[Exercise data]

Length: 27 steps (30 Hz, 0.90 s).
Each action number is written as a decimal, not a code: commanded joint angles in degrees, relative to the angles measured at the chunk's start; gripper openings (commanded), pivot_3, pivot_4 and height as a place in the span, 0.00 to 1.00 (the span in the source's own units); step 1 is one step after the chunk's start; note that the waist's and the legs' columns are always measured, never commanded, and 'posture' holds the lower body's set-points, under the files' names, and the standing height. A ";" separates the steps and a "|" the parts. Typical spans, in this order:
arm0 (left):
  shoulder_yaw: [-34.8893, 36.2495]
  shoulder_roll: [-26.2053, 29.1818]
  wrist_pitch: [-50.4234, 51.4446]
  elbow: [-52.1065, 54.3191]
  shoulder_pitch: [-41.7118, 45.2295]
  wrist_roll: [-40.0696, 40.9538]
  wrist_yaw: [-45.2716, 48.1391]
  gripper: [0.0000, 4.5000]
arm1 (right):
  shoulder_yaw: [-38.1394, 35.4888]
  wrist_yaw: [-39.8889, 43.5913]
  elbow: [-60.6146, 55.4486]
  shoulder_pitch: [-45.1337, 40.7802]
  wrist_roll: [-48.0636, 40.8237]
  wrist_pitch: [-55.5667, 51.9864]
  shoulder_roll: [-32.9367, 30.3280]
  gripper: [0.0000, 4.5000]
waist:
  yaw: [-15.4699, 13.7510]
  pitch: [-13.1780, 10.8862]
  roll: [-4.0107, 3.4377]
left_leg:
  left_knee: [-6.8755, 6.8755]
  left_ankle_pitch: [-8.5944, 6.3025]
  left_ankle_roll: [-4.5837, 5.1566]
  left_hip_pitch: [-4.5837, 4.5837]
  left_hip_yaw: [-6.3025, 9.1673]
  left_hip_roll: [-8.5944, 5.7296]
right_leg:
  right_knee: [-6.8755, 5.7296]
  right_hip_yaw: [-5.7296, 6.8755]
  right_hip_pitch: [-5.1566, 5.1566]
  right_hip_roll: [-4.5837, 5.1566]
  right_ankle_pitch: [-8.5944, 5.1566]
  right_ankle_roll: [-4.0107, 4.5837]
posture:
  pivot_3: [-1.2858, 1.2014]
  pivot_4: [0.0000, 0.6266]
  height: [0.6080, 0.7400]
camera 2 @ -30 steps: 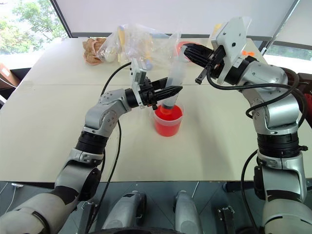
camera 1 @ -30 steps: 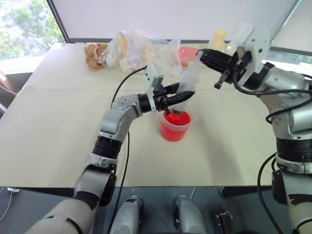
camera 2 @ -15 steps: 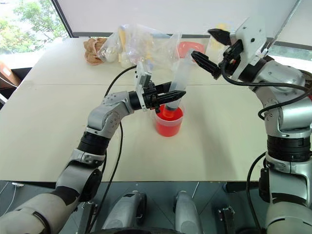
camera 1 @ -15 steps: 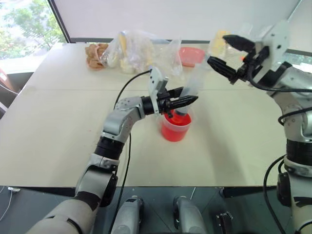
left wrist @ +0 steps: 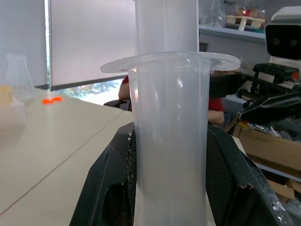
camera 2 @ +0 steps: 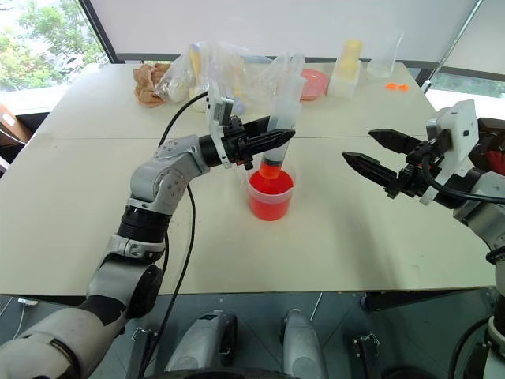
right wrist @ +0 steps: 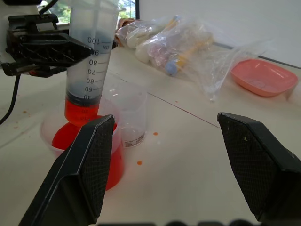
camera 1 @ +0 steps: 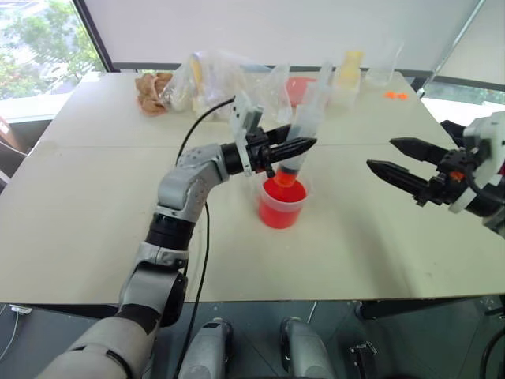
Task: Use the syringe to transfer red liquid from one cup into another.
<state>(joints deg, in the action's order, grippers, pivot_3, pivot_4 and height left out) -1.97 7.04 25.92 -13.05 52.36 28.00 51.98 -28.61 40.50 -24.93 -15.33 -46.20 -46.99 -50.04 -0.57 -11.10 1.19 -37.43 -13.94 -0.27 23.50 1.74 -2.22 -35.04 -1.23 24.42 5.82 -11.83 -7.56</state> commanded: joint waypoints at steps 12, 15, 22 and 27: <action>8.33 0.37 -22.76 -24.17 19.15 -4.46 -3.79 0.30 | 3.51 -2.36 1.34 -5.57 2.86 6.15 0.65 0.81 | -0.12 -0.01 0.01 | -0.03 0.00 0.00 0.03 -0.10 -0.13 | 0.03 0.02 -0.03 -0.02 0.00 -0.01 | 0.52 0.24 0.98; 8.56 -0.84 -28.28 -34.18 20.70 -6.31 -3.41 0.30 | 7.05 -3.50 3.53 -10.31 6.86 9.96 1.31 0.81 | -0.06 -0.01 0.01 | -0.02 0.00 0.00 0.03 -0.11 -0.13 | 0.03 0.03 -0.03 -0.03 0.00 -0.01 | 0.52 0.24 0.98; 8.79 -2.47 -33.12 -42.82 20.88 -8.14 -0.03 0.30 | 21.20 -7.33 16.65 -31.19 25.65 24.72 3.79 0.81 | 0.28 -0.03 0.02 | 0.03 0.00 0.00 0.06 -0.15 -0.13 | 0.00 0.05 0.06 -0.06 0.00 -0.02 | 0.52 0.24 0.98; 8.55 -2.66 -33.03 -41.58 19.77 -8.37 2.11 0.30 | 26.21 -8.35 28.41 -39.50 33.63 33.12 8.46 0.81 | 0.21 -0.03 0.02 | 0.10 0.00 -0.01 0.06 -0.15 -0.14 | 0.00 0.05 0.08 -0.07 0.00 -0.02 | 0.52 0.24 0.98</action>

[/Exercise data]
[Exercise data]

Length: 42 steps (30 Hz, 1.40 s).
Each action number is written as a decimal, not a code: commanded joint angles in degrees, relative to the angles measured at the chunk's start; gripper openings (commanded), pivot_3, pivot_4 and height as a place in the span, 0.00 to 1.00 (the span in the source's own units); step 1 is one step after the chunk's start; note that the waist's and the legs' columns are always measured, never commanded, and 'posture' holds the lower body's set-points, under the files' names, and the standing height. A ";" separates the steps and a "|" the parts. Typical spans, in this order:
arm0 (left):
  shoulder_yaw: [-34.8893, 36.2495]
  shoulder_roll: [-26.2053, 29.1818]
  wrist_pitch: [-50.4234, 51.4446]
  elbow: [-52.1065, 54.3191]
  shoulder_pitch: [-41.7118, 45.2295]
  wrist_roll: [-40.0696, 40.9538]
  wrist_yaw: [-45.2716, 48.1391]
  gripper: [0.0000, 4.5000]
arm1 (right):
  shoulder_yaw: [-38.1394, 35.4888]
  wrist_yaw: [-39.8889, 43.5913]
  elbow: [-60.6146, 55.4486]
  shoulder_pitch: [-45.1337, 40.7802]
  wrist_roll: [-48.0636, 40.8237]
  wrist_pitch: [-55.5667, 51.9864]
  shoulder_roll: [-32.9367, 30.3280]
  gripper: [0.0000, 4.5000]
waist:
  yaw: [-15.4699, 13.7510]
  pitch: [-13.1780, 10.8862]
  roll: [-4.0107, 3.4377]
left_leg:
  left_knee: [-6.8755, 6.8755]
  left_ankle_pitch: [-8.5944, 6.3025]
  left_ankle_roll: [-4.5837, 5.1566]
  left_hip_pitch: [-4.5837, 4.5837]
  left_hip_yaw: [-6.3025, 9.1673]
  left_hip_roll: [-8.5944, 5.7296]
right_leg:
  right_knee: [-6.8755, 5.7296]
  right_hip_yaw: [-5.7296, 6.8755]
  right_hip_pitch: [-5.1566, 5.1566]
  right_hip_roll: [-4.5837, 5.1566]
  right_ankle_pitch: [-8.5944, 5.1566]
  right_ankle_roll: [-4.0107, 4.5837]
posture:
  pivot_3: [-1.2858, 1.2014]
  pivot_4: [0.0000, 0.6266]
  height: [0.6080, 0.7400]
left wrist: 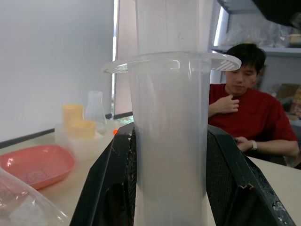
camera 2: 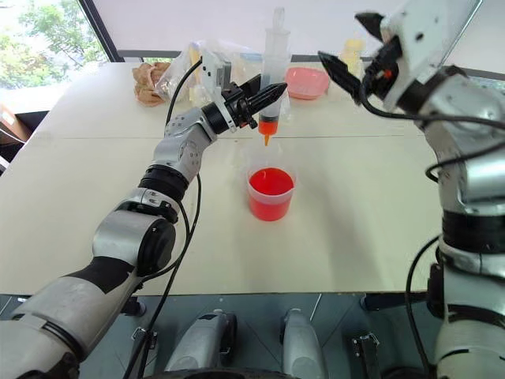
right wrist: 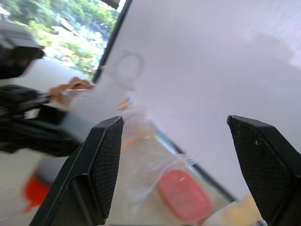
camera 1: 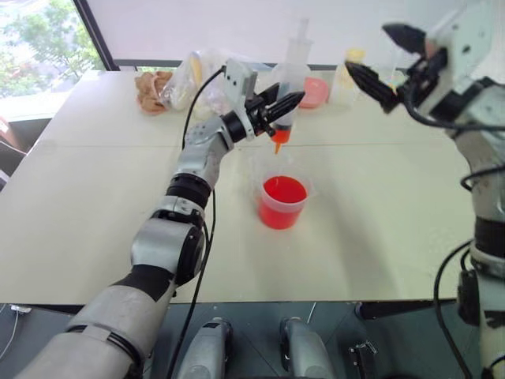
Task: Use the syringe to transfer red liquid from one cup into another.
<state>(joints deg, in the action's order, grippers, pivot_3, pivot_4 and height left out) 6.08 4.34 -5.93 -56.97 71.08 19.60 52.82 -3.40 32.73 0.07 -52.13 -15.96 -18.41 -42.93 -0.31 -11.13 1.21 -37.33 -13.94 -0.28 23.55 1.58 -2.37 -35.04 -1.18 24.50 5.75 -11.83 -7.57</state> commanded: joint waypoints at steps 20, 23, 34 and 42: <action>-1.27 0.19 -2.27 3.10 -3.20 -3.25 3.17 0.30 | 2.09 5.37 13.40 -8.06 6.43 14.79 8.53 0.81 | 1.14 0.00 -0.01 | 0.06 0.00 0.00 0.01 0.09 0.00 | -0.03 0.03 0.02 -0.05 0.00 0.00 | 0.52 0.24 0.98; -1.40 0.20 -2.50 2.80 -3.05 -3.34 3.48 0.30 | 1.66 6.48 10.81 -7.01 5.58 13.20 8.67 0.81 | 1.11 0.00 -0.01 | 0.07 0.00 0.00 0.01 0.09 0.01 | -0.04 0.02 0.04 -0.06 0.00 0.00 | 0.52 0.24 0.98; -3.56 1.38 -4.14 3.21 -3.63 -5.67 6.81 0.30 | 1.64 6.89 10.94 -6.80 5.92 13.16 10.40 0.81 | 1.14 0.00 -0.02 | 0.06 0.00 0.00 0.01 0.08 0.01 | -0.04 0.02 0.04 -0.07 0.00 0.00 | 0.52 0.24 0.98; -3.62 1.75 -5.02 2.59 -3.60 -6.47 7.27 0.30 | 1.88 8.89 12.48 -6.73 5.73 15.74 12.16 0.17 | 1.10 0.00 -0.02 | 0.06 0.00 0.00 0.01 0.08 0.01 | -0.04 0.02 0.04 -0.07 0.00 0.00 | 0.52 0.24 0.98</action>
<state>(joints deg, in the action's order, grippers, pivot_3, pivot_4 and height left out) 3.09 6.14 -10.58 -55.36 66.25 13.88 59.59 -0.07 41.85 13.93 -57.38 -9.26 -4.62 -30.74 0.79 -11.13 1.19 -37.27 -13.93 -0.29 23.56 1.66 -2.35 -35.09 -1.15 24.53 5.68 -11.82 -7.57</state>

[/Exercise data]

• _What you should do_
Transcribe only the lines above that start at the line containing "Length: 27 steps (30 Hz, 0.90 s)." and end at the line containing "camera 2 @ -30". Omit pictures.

• _Finished task_
Length: 27 steps (30 Hz, 0.90 s).
Each action number is written as a decimal, not a code: commanded joint angles in degrees, relative to the angles measured at the chunk's start; gripper openings (commanded), pivot_3, pivot_4 and height as a place in the span, 0.00 to 1.00 (the span in the source's own units); step 1 is one step after the chunk's start; note that the waist's and the legs' columns are always measured, never commanded, and 'posture' holds the lower body's set-points, under the files' names, and the standing height. A ";" separates the steps and a "|" the parts. Typical spans, in this order:
arm0 (left):
  shoulder_yaw: [-34.8893, 36.2495]
  shoulder_roll: [-26.2053, 29.1818]
  wrist_pitch: [-50.4234, 51.4446]
  elbow: [-52.1065, 54.3191]
  shoulder_pitch: [-41.7118, 45.2295]
  wrist_roll: [-40.0696, 40.9538]
  wrist_yaw: [-45.2716, 48.1391]
  gripper: [0.0000, 4.5000]
arm1 (right):
  shoulder_yaw: [-38.1394, 35.4888]
  wrist_yaw: [-39.8889, 43.5913]
  elbow: [-60.6146, 55.4486]
  shoulder_pitch: [-45.1337, 40.7802]
  wrist_roll: [-48.0636, 40.8237]
  wrist_pitch: [-55.5667, 51.9864]
  shoulder_roll: [-32.9367, 30.3280]
  gripper: [0.0000, 4.5000]
waist:
  yaw: [-15.4699, 13.7510]
  pitch: [-13.1780, 10.8862]
  roll: [-4.0107, 3.4377]
left_leg:
  left_knee: [-6.8755, 6.8755]
  left_ankle_pitch: [-8.5944, 6.3025]
  left_ankle_roll: [-4.5837, 5.1566]
  left_hip_pitch: [-4.5837, 4.5837]
  left_hip_yaw: [-6.3025, 9.1673]
  left_hip_roll: [-8.5944, 5.7296]
right_leg:
  right_knee: [-6.8755, 5.7296]
  right_hip_yaw: [-5.7296, 6.8755]
  right_hip_pitch: [-5.1566, 5.1566]
  right_hip_roll: [-4.5837, 5.1566]
  right_ankle_pitch: [-8.5944, 5.1566]
  right_ankle_roll: [-4.0107, 4.5837]
posture:
  pivot_3: [-1.2858, 1.2014]
  pivot_4: [0.0000, 0.6266]
  height: [0.6080, 0.7400]
camera 2 @ -30 steps: 

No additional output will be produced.